# Directions for this task
Search the entries below for the word "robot", then copy each line in which it is found.

# Given entries
──────────────────────────────

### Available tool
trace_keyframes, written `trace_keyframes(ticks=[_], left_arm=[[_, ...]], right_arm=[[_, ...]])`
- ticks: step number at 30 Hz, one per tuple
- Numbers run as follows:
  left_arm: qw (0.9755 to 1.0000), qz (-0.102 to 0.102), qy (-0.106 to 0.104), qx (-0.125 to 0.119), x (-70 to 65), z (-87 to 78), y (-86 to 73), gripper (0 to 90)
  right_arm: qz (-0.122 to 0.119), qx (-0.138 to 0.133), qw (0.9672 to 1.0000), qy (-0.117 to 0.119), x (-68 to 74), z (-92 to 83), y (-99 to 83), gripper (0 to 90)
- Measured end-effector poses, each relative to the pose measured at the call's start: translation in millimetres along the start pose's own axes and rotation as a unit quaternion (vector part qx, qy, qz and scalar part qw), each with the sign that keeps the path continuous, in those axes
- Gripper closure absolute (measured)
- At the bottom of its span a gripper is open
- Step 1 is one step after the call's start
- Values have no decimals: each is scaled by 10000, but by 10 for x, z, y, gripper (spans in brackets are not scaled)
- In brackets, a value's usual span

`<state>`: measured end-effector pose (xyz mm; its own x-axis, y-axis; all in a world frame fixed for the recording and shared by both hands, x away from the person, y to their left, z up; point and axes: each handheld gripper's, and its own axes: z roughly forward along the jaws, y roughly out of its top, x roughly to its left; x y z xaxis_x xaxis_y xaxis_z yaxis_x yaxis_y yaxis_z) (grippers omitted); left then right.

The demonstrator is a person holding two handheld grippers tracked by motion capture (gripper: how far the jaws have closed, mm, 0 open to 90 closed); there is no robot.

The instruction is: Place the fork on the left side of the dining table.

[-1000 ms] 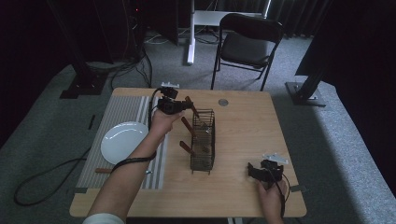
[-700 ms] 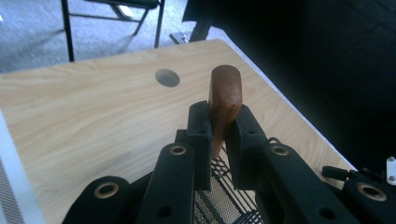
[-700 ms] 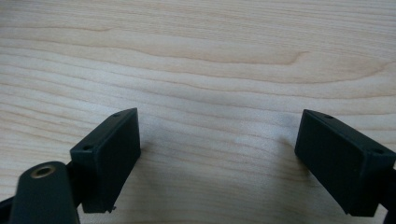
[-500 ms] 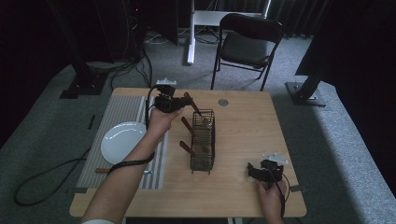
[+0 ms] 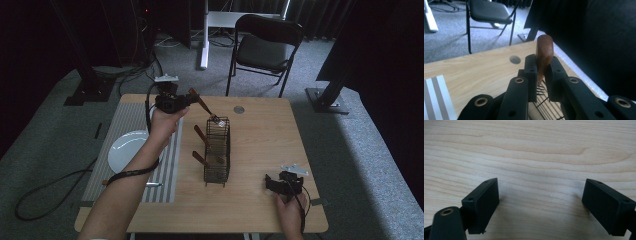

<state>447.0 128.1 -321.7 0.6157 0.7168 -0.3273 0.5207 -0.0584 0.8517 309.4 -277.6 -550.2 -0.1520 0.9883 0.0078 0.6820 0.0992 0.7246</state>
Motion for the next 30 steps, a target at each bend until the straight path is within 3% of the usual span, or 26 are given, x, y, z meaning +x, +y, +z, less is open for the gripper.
trace_keyframes(ticks=[7, 9, 13, 14, 18, 22, 30], left_arm=[[9998, -13, 1, -176, 39, -235, 99, 806], [9997, 30, 130, -208, 60, -304, 114, 806], [9992, -103, 156, -351, 139, -410, 115, 806], [9986, -184, 228, -442, 221, -497, 107, 806], [9971, -282, 455, -546, 342, -624, 75, 806], [9963, -334, 610, -501, 494, -726, 15, 806], [9918, -688, 934, -527, 851, -872, -173, 806]], right_arm=[[1, 0, 10000, 0, 0, 0, 0, 138], [-1, -1, 10000, 0, 0, 0, 0, 138], [1, 0, 10000, 0, 0, 0, 0, 138], [0, 0, 10000, 0, 0, 0, 0, 138], [1, 0, 10000, 0, 0, 0, 0, 138], [-2, -1, 10000, 0, 0, 0, 0, 138], [2, 6, 10000, 1, 0, 0, 0, 138]])
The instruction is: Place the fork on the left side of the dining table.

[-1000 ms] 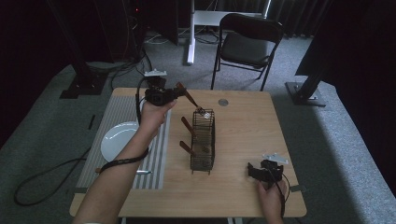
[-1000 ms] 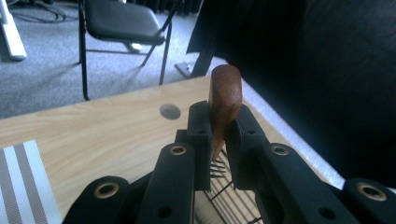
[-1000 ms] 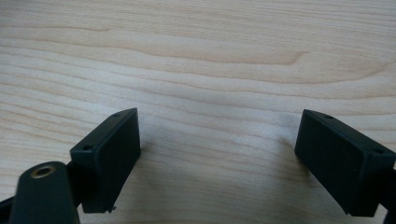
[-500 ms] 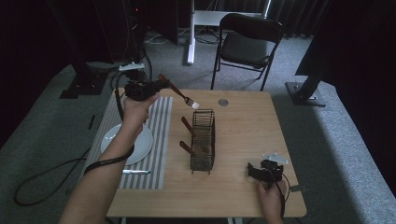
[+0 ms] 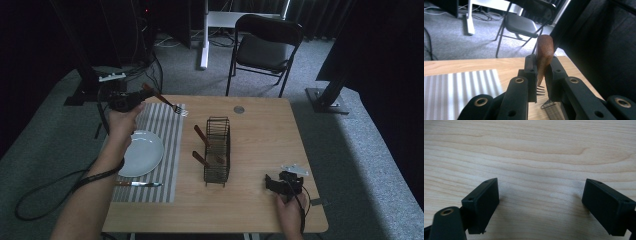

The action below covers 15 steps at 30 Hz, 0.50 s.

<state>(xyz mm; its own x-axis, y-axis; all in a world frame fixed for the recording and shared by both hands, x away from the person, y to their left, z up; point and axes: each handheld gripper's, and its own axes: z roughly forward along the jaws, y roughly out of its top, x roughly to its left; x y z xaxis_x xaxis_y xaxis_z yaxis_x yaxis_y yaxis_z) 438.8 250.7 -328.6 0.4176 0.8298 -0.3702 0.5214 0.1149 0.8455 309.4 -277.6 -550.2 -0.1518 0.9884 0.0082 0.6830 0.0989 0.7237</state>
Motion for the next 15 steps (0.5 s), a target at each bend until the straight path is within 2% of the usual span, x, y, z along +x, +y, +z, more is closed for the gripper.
trace_keyframes(ticks=[1, 2, 4, 6, 12, 13, 15], left_arm=[[10000, 0, 0, 0, 0, 0, 0, 806], [10000, -93, 36, -2, 81, -3, -39, 806], [9998, -124, 131, 24, 154, -2, -77, 806], [9995, -270, 164, 21, 243, 6, -131, 806], [9984, -455, 328, 89, 465, 42, -285, 806], [9984, -455, 328, 89, 465, 42, -285, 806], [9974, -620, 360, 87, 578, 74, -374, 806]], right_arm=[[0, 0, 10000, 0, 0, 0, 0, 138], [0, 0, 10000, 0, 0, 0, 0, 138], [1, 1, 10000, -1, 0, 0, 0, 138], [0, -1, 10000, 0, 0, 0, 0, 138], [1, 0, 10000, -1, 0, 0, 0, 138], [1, 0, 10000, -1, 0, 0, 0, 138], [-2, 0, 10000, 0, 0, 0, 0, 138]])
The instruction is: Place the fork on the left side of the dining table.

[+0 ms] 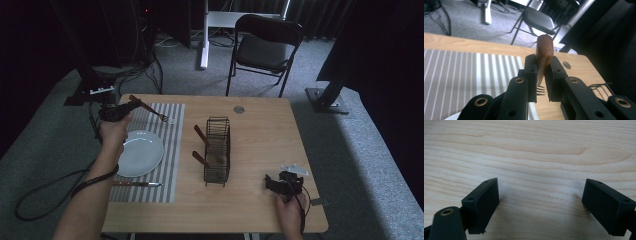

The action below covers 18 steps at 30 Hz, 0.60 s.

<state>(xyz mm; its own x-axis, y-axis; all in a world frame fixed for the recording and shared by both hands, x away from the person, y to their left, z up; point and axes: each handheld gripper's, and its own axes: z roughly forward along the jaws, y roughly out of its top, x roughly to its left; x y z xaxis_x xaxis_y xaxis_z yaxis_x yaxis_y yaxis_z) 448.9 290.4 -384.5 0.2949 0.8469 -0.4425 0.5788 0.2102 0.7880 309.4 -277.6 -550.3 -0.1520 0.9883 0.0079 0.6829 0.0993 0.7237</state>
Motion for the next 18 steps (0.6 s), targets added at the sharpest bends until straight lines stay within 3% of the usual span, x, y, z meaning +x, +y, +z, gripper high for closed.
trace_keyframes(ticks=[2, 4, 8, 15, 18], left_arm=[[9997, -230, 0, 2, 135, 47, -76, 806], [9997, -230, 0, 2, 135, 47, -76, 805], [9987, -486, 144, 46, 324, 131, -205, 805], [9972, -690, 265, -102, 482, 191, -302, 805], [9959, -851, 220, -222, 543, 228, -362, 805]], right_arm=[[0, 0, 10000, 0, 0, 0, 0, 138], [0, 1, 10000, 0, 0, 0, 0, 138], [1, 0, 10000, 0, 0, 0, 0, 138], [0, -1, 10000, 0, 0, 0, 0, 138], [-1, -2, 10000, -1, 0, 0, 0, 138]])
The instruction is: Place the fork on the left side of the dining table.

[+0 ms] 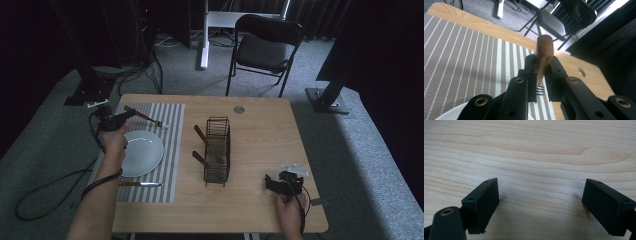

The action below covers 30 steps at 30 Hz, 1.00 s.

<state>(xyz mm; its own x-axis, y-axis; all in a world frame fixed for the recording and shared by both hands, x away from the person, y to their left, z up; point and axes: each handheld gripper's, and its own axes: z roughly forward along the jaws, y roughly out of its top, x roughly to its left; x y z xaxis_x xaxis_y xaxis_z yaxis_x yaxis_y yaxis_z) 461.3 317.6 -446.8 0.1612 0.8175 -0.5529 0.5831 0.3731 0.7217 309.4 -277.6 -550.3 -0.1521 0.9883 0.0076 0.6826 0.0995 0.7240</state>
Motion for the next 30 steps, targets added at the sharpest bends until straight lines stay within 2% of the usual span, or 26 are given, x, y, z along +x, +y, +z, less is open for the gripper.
trace_keyframes(ticks=[2, 9, 12, 14, 18, 20, 25, 30], left_arm=[[9999, -123, 15, -27, 53, 28, -28, 805], [9993, -362, -62, 9, 175, 73, -68, 805], [9994, -338, -39, 47, 196, 101, -79, 805], [9990, -438, -65, 42, 225, 122, -89, 805], [9987, -499, -49, 125, 274, 188, -119, 805], [9976, -665, -101, 156, 310, 216, -145, 805], [9964, -807, -201, 176, 384, 236, -158, 800], [9954, -922, -25, 256, 459, 260, -197, 752]], right_arm=[[4, 1, 10000, -1, 0, 0, 0, 138], [9, 0, 10000, -5, 2, 0, 0, 138], [11, 0, 10000, -9, 2, 1, 1, 138], [13, 1, 10000, -9, 2, 1, 1, 138], [13, 0, 10000, -9, 2, 1, 1, 138], [12, 0, 10000, -10, 2, 1, 1, 138], [14, 1, 10000, -9, 2, 1, 1, 138], [13, 0, 10000, -9, 3, 1, 1, 138]])
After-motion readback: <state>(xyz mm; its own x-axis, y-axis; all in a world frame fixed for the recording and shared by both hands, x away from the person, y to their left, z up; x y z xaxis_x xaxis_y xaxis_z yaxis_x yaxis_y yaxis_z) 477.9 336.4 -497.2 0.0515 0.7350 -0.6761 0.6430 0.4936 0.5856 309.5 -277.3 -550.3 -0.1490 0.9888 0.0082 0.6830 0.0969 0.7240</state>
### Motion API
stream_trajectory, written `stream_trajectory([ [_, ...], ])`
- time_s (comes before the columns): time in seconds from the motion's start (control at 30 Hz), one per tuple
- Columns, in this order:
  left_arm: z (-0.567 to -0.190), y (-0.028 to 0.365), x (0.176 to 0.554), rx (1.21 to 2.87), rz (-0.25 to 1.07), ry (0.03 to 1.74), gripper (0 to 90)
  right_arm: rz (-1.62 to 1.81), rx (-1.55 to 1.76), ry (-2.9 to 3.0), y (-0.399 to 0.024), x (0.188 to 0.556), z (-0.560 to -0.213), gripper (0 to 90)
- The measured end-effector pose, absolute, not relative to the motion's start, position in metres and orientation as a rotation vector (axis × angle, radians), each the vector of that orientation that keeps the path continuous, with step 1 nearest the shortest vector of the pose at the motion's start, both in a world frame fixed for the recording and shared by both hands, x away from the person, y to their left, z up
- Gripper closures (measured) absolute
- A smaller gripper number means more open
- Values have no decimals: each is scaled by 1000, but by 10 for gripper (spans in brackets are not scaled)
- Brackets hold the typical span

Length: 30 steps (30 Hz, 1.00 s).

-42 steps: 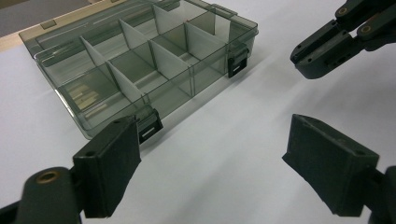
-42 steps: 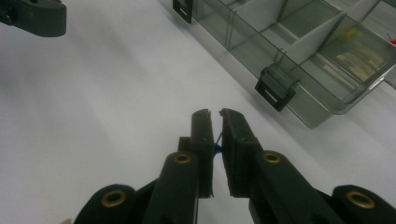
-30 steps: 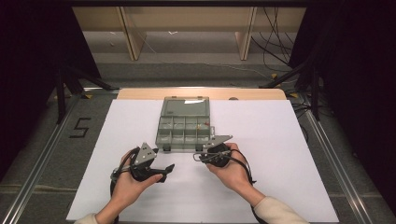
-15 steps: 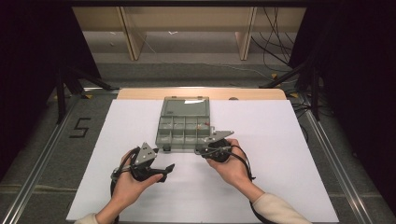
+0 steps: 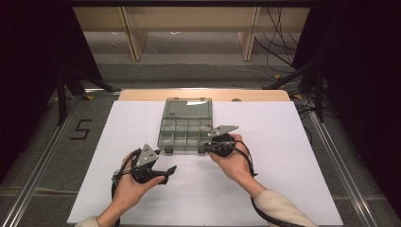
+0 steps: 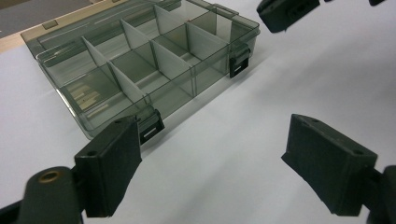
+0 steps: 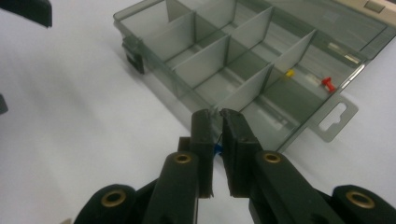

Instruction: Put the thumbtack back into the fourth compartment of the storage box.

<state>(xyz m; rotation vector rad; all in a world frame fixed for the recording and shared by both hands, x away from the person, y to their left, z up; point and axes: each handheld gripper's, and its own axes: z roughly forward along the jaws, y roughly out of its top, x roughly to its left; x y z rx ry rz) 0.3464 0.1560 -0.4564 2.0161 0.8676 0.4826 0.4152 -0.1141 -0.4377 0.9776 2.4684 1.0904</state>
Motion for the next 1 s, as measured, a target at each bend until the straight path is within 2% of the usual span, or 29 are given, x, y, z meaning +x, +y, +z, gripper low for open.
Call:
stream_trajectory([
  [0.47, -457, 156, 347, 1999, 474, 877, 176, 1142, 1031, 2400, -114, 448, -429, 841],
  [1.0, -458, 157, 347, 2004, 478, 875, 177, 1173, 1072, 2321, -112, 480, -436, 840],
])
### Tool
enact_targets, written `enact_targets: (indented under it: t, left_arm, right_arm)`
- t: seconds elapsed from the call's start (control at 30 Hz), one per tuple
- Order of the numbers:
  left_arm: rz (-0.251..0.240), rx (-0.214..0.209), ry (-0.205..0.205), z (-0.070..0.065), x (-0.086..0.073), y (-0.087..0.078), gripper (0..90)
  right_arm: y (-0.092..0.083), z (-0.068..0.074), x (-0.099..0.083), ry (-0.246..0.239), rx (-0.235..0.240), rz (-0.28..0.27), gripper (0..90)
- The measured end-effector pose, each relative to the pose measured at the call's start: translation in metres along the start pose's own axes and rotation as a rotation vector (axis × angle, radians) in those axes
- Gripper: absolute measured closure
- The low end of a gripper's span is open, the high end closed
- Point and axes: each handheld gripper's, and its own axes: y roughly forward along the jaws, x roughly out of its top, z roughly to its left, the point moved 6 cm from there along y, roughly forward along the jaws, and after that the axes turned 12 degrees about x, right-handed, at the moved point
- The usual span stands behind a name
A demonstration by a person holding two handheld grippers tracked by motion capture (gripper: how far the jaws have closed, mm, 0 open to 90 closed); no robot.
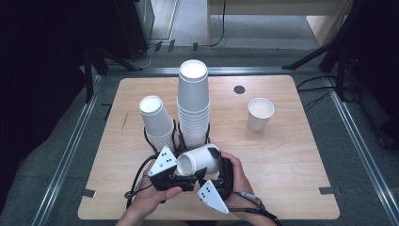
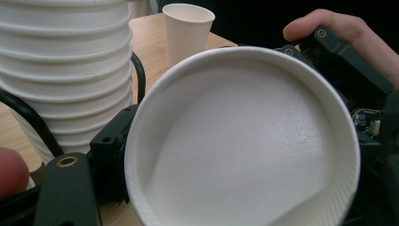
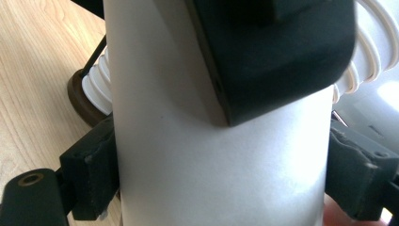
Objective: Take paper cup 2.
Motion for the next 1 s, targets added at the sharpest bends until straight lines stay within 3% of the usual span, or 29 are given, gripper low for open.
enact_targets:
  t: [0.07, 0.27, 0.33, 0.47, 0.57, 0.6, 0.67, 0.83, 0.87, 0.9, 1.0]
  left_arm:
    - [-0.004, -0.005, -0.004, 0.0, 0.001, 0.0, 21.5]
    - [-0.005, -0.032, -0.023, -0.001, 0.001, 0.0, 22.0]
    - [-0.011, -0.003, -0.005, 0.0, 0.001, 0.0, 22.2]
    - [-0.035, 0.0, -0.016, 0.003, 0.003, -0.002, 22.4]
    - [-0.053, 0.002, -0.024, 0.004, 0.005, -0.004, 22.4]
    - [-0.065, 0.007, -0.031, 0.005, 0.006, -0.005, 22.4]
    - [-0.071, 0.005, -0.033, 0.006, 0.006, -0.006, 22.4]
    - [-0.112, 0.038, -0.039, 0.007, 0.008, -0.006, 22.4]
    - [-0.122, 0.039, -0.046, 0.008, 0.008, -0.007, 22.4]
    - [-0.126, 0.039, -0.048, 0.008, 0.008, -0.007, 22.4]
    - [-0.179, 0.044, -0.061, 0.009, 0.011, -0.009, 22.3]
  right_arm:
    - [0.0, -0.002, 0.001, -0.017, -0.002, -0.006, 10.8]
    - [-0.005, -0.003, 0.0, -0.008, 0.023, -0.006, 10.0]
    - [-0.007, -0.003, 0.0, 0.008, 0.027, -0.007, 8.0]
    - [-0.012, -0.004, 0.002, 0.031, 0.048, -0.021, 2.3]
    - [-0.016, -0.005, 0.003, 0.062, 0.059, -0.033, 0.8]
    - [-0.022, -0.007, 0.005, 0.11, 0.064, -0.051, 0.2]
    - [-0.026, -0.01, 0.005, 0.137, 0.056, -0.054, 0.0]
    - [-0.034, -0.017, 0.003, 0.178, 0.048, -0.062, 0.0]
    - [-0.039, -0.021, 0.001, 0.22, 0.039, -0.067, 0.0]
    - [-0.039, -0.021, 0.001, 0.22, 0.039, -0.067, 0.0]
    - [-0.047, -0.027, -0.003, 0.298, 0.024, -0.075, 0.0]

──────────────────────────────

# Written response
The demonstrator is a person holding two handheld grippers tracked by motion capture (gripper: how far the jaws have closed, mm, 0 open to 90 closed); there is no robot.
A demonstration by a person holding two handheld grippers tracked by motion capture (gripper: how far the jaws have closed, mm, 0 open to 90 closed); no robot.

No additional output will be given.